# What the task requires
From the data below, please reproduce exactly everything from the line that contains "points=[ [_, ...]" down to the line that contains "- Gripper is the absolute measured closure", with both ends included.

┏━━

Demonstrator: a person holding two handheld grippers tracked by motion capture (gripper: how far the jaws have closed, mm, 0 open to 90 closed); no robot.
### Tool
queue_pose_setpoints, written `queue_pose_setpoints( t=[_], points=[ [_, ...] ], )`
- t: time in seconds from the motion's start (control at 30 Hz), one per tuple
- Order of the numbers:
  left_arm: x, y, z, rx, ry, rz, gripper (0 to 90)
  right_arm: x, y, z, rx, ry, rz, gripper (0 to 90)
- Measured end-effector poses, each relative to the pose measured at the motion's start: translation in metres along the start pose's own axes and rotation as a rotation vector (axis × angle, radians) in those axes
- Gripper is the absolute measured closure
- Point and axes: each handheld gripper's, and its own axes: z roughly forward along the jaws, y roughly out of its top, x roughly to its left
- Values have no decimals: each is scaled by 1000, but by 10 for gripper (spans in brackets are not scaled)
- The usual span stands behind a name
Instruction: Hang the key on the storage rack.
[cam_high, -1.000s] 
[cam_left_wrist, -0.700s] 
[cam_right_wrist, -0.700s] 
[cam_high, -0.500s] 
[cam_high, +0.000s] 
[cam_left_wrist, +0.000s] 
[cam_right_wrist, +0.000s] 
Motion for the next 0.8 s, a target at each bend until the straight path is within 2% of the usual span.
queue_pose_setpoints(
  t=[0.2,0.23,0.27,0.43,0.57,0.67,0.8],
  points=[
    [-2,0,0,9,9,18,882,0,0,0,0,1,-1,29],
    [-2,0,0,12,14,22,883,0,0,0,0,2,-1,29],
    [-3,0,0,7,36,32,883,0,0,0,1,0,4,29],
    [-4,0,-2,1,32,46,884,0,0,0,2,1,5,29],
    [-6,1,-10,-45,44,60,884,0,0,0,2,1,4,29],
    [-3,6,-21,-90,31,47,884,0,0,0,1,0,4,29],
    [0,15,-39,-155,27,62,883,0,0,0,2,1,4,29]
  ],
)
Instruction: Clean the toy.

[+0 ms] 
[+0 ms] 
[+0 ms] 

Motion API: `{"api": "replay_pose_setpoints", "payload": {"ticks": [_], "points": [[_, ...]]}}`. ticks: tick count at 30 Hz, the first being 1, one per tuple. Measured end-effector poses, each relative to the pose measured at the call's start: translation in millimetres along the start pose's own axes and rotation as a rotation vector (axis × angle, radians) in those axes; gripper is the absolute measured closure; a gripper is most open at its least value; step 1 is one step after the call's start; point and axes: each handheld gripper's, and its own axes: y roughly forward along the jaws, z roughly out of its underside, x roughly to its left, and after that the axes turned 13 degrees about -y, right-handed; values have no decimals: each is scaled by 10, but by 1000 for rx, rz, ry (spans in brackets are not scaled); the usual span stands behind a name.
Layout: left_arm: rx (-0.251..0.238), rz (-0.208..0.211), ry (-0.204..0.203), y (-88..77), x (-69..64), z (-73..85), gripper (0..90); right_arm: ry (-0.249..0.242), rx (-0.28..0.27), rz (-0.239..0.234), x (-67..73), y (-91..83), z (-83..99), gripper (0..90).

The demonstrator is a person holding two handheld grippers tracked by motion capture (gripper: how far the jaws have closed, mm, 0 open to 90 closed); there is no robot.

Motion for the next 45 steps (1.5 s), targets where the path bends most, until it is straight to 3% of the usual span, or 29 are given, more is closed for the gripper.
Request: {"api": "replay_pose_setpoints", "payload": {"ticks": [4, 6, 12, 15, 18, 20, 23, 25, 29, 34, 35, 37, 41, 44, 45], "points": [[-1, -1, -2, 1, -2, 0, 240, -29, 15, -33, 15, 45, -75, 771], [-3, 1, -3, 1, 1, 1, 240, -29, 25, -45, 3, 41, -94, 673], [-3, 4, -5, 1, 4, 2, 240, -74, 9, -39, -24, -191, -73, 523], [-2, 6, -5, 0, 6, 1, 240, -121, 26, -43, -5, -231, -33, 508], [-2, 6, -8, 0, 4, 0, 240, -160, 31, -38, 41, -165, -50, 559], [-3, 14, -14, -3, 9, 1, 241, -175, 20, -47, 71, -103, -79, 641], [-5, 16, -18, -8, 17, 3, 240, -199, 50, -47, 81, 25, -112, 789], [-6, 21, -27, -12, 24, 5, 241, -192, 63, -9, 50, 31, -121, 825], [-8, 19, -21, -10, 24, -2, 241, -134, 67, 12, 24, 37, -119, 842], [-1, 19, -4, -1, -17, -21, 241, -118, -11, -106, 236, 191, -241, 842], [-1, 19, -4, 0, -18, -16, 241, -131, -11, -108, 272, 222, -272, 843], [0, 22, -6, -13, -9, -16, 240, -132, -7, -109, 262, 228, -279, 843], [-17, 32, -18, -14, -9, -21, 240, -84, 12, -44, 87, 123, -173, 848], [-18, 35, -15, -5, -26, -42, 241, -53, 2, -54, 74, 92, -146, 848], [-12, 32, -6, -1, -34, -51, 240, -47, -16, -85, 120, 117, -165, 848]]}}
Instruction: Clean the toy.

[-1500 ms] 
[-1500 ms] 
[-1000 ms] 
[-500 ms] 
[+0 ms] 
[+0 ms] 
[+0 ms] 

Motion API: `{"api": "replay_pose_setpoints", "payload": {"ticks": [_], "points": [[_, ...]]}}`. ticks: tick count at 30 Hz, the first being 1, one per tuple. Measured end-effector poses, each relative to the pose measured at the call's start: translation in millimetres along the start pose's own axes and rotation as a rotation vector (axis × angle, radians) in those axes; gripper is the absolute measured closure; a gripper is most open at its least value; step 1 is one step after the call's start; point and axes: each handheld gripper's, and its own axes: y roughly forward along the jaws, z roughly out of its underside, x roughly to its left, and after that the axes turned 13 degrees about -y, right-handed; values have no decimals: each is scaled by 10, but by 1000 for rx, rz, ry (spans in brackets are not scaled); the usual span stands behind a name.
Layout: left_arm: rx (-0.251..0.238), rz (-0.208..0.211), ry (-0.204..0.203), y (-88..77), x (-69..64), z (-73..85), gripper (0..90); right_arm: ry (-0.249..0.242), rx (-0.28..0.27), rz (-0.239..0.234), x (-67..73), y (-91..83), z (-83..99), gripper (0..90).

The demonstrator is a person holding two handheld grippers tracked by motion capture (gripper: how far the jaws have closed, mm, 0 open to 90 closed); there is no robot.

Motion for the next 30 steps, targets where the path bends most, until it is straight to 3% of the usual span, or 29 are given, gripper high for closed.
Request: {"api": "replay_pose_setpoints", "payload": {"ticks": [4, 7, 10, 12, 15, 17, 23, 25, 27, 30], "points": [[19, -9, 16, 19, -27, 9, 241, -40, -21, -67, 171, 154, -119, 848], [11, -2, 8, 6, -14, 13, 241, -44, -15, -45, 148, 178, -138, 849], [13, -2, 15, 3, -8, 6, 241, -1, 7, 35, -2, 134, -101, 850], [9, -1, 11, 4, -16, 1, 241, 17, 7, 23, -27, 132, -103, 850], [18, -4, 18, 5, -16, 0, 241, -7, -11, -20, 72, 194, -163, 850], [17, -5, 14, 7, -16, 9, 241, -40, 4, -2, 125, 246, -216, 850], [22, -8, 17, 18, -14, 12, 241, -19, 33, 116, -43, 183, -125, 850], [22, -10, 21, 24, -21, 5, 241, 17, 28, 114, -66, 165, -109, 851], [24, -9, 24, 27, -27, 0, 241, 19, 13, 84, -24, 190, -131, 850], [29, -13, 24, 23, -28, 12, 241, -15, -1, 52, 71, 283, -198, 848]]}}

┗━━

# Your response
queue_pose_setpoints, written `queue_pose_setpoints( t=[_], points=[ [_, ...] ], )`
- t: time in seconds from the motion's start (control at 30 Hz), one per tuple
- Order of the numbers:
  left_arm: x, y, z, rx, ry, rz, gripper (0 to 90)
  right_arm: x, y, z, rx, ry, rz, gripper (0 to 90)
- Measured end-effector poses, each relative to the pose measured at the motion's start: translation in metres along the start pose's own axes and rotation as a rotation vector (axis × angle, radians) in those axes
- Gripper is the absolute measured closure

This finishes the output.